France has also set ambitious goals. At the national level, on 4 March 2015, we adopted a second national action plan for the period 2015-2018. That plan will be subject to a mid-term review by civil society over the next few weeks. In that regard, the French Government is determined to pursue those efforts on the basis on commitments made in 2015 within the framework of the high-level review. The French Government will concern to act with a view to gaining greater visibility for our national action plan and to enable a greater number of women to gain access to high ranking positions related to peace and stability, in particular, to cite just one example, with the goal of having 40 per cent of women at the helm of our diplomatic network by 2018.
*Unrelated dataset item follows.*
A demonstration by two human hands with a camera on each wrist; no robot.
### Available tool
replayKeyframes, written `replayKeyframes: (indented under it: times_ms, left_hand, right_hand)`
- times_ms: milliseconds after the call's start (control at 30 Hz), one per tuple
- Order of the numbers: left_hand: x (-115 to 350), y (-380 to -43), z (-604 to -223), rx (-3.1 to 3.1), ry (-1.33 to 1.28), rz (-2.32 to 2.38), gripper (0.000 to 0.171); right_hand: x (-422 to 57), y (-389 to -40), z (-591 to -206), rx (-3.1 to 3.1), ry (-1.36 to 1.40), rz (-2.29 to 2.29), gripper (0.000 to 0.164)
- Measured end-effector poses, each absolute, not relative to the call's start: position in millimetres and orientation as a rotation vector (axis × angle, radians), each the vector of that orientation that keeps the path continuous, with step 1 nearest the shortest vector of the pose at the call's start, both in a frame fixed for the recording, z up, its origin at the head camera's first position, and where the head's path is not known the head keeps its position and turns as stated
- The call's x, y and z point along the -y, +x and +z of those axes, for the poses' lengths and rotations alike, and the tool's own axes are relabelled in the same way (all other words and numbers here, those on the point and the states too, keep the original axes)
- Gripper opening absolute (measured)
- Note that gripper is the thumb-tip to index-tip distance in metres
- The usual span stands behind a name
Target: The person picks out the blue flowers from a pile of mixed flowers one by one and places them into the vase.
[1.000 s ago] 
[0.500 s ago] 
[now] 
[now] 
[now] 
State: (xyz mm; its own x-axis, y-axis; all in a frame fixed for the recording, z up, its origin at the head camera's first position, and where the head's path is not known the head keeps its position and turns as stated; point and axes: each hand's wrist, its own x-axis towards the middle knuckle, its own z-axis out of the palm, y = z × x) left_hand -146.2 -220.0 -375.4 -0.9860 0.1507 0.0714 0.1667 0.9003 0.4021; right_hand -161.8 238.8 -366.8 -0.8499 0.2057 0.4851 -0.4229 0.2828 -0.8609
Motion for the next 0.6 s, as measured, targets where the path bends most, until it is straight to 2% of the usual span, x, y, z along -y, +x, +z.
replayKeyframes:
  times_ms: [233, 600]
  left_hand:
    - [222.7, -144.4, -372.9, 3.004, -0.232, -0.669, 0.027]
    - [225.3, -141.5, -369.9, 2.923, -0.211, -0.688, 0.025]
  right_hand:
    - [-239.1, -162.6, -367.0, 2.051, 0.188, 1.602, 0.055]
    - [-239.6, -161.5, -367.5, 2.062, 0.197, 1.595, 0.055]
At the regional and international levels, we continue to actively promote the women and peace and security agenda. Within the European Union, we implore other member States to systematically include in their common defence policies the protection of women in situations of conflict and the promotion of their role in crisis emergence. I have said that, at the United Nations, we work with a better understanding of the agenda within peacekeeping operations mandates. Within the Group of Seven, we encourage an ambitious implementation of the women and peace and security agenda with our country partners. Finally, no later than tomorrow, we are organizing in Paris a high-level conference on peacekeeping operations in French-speaking environments, which recalls the importance of that agenda.
At the same time, we remain committed on the ground, with more than 900 persons deployed in six peacekeeping operations, who receive training that includes human rights and gender equality within the context of peacekeeping operations. Above and beyond the strict framework of international peace and security, France remains fully committed to the United Nations on the vital issue of violence against women and, in that regard, along with the Netherlands, we will present the biannual General Assembly draft resolution on violence against women.
The holding of today’s public debate and its success illustrates our common interest in promoting an agenda that is crucial to all of our work on peace and security. More than ever before, France would like to play a leading role in this area through its national public policies in the Security Council and in all international forums in which our country participates. The promotion of women at the United Nations is a daily struggle for us all.